Amino acid PET tracer tells brain metastases from radiation injury

Delayed brain injury resulting from aggressive radiation treatment can be differentiated from recurrent brain tumors using F-18 FDOPA PET imaging, according to a study published Oct. 28 in the Journal of Nuclear Medicine.

Radiation injury is conventionally assessed with MR imaging, but the modality is not ideal for telling apart radiation-related injury and recurrent brain tumors, which can have similar physical symptoms. In the first study of its kind, Karlo J. Lizarraga, MD, from the department of neurology in the Miller School of Medicine at the University of Miami, and colleagues reviewed PET imaging studies to assess both the diagnostic and prognostic accuracy of amino acid-based F-18 FDOPA PET for detecting late or delayed radiation injury in the brain, which crops up in as many as 24 percent of cancer patients between three to 13 months following the end of radiation treatment.

“First, both types of lesions can have similar clinical presentations, such as seizures, focal neurologic deficits, and increased intracranial pressure,” wrote Lizarraga et al. Second, both types of lesions can have similar MR imaging appearances, such as perilesion edema, rimlike enhancement, and central hypointensity on T2-weighted imaging.”
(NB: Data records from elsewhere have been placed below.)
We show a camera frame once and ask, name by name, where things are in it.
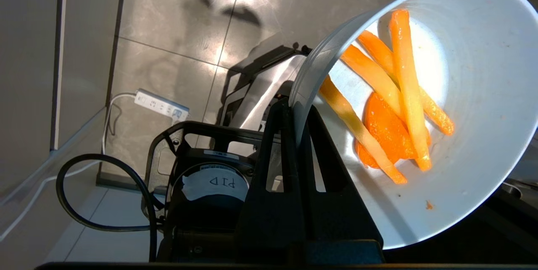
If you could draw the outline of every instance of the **power strip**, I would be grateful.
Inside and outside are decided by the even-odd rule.
[[[169,116],[174,121],[185,121],[189,115],[189,108],[141,88],[136,90],[134,103],[165,116]]]

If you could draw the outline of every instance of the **white power cord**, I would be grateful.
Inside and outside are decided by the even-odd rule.
[[[110,105],[108,107],[108,111],[106,112],[106,117],[105,117],[105,124],[104,124],[104,131],[103,131],[103,137],[102,137],[102,153],[105,154],[105,140],[106,140],[106,131],[108,130],[108,124],[109,124],[109,120],[110,120],[110,112],[112,110],[112,104],[114,103],[114,101],[118,98],[121,98],[123,96],[130,96],[131,98],[135,98],[136,94],[134,93],[120,93],[120,94],[117,94],[115,95],[111,100],[110,100]],[[66,174],[66,177],[70,177],[70,176],[74,176],[75,174],[79,174],[83,171],[85,171],[86,169],[90,168],[91,166],[93,165],[96,165],[98,163],[101,163],[101,161],[93,161],[92,163],[89,163],[87,164],[86,166],[82,167],[81,169],[79,170],[75,170],[74,172],[71,172],[69,174]],[[30,210],[30,208],[34,205],[35,201],[37,200],[37,198],[39,197],[40,193],[43,191],[44,187],[45,187],[45,184],[47,182],[50,182],[52,180],[56,180],[56,176],[50,176],[48,178],[45,178],[41,184],[39,185],[39,188],[37,189],[37,191],[35,192],[34,196],[32,197],[32,199],[30,200],[30,202],[28,203],[28,205],[24,208],[23,212],[11,223],[11,225],[9,225],[9,227],[0,235],[0,241],[3,241],[4,238],[6,238],[6,236],[8,236],[8,234],[11,232],[11,230],[13,230],[18,224],[19,222],[25,217],[25,215],[28,213],[28,211]]]

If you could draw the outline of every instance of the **label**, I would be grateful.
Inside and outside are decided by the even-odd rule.
[[[204,165],[200,171],[183,176],[183,194],[189,201],[208,195],[228,195],[245,201],[248,184],[234,169],[218,164]]]
[[[219,152],[219,151],[203,151],[204,154],[209,154],[209,155],[215,155],[215,156],[221,156],[221,157],[227,157],[229,159],[236,159],[237,161],[239,160],[239,156],[238,155],[234,155],[234,154],[231,154],[231,153],[226,153],[226,152]]]
To negate this and administer the appropriate treatment for either late radiation injury or brain metastases, researchers retrospectively reviewed 32 patients with a range of primary cancers treated with various radiation therapies, including whole-brain radiation therapy, stereotactic radiosurgery, or stereotactic radiotherapy. All subjects received follow-up metabolic PET imaging using F-18 FDOPA to identify brain metastases in contrast to radiation injury. PET scans were co-registered with MR images. Results showed that FDOPA PET picked up the increased metabolic activity of metastases better than other metabolic tracers like FDG.
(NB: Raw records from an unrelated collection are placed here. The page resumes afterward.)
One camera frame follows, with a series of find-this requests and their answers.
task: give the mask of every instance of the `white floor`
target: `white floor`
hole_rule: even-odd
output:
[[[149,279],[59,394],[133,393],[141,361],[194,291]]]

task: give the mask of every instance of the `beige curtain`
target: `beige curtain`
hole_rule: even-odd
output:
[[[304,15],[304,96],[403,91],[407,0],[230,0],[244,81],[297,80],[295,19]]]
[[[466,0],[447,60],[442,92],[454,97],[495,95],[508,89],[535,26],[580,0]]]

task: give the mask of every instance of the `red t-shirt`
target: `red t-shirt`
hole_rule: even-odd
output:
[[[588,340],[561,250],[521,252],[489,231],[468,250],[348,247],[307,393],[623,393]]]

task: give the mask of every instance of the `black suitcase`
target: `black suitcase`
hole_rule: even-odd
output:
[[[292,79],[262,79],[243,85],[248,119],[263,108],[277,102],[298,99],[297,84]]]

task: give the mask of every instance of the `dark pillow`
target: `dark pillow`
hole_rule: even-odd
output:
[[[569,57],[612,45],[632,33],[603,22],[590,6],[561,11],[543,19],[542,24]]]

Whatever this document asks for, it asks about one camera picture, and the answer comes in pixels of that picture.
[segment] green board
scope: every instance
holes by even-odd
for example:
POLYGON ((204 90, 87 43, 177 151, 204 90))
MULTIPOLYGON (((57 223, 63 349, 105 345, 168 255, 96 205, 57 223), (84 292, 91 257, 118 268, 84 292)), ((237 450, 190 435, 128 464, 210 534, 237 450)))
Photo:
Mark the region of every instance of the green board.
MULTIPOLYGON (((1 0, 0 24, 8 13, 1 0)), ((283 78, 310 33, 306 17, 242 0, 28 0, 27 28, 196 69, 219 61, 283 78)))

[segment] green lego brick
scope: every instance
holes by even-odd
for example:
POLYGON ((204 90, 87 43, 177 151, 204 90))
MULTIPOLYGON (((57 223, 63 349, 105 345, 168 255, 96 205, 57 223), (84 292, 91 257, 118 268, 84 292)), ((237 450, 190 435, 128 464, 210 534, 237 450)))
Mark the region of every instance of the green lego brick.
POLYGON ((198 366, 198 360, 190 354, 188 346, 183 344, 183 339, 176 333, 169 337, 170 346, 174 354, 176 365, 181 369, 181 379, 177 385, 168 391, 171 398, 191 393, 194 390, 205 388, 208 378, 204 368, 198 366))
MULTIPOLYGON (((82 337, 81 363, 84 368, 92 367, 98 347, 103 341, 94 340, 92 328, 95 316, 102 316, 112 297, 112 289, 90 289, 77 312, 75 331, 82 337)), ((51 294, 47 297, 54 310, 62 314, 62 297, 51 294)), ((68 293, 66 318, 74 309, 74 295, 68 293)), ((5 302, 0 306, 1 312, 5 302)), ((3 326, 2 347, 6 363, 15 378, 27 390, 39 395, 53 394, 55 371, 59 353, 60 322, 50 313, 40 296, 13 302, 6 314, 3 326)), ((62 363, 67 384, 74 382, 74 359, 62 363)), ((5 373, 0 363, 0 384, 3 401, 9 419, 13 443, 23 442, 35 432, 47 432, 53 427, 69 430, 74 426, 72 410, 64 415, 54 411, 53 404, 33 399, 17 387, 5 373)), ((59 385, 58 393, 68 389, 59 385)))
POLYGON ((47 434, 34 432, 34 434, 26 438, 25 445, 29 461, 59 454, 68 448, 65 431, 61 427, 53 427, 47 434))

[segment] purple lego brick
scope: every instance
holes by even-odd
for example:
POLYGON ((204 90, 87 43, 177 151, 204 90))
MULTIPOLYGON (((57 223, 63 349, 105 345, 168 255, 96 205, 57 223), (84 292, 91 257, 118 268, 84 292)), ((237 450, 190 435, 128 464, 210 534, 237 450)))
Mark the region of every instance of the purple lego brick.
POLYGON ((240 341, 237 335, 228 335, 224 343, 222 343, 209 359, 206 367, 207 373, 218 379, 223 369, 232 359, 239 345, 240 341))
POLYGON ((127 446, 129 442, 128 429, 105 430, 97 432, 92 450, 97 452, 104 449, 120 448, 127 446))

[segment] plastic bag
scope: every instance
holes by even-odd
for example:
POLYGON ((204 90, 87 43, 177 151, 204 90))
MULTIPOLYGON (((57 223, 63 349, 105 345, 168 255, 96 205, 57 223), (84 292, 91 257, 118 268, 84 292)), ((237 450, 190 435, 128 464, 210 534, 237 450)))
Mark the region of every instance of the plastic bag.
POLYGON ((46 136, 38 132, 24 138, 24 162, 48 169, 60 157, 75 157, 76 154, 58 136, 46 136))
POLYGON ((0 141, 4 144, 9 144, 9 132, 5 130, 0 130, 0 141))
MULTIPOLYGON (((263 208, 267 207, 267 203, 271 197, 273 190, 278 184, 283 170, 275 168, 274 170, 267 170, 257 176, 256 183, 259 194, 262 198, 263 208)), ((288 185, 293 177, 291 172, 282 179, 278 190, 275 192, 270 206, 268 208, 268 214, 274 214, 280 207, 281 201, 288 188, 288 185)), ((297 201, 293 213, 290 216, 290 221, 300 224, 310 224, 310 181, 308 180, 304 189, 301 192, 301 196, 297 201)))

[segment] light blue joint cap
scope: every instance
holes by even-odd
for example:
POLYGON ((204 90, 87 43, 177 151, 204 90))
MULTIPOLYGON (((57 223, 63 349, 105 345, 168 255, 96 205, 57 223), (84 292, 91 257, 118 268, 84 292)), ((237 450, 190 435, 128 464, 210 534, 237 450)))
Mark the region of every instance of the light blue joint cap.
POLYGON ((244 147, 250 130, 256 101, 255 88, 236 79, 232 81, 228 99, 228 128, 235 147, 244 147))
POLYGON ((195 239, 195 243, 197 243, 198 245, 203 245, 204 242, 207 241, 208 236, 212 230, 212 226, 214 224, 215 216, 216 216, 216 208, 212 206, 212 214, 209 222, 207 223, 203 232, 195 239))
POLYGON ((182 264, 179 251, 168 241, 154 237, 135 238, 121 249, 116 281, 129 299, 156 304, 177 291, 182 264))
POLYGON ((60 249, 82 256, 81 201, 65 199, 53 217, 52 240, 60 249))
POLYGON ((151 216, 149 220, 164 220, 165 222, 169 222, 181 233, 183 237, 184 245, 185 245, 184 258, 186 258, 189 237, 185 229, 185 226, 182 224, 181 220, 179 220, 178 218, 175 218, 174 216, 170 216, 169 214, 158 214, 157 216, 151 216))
Of the patients’ brain lesions, 32 out of 83, or 38.6 percent, were considered recurrent brain metastases. In sharp relief, 51 out of the 83, or 61.4 percent, were found to be related to late or delayed radiation injury. Sensitivity of F-18 FDOPA PET for distinguishing between the two was estimated at 81.3 percent, and specificity at 84.3 percent. Sensitivity was much higher for FDOPA than FDG, which was estimated at about 65 percent in previous studies.

“A visual score comparing tumor F-18 FDOPA uptake and striatum F-18 FDOPA uptake provided the highest sensitivity and specificity and was predictive of disease progression,” wrote the authors.

Researchers urged additional studies to include standardization of quantitative analysis to account for both clinical and technical variables in imaging, including those related to different metastases, treatment and follow-up timelines.